Cosmic Hand Reaches for the Light

Red represents low-energy X-rays, the medium range is green, and the most energetic ones are colored blue. The blue hand-like structure was created by energy emanating from the nebula around they dying star PSR B1509-58. The red areas are from a neighboring gas cloud called RCW 89. Credit: NASA/CXC/SAO/P.Slane, et al.
And what a strange scene this one has created.
In a new image from NASA’s Chandra X-ray Observatory, high-energy X-rays emanating from the nebula around PSR B1509-58 have been colored blue to reveal a structure resembling a hand reaching for some eternal red cosmic light.
The star now spins around at the dizzying pace of seven times every second — as pulsars do — spewing energy into space that creates the scene.
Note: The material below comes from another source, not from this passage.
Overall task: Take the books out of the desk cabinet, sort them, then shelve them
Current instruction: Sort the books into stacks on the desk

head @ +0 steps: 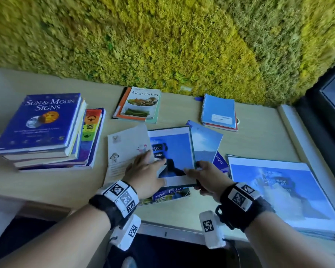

Strong magnetic fields, 15 trillion times stronger than the Earth’s magnetic field, are thought to be involved, too. The combination drives an energetic wind of electrons and ions away from the dying star. As the electrons move through the magnetized nebula, they radiate away their energy as X-rays.
The red light actually a neighboring gas cloud, RCW 89, energized into glowing by the fingers of the PSR B1509-58 nebula, astronomers believe.
The scene, which spans 150 light-years, is about 17,000 light years away, so what we see now is how it actually looked 17,000 years ago, and that light is just arriving here.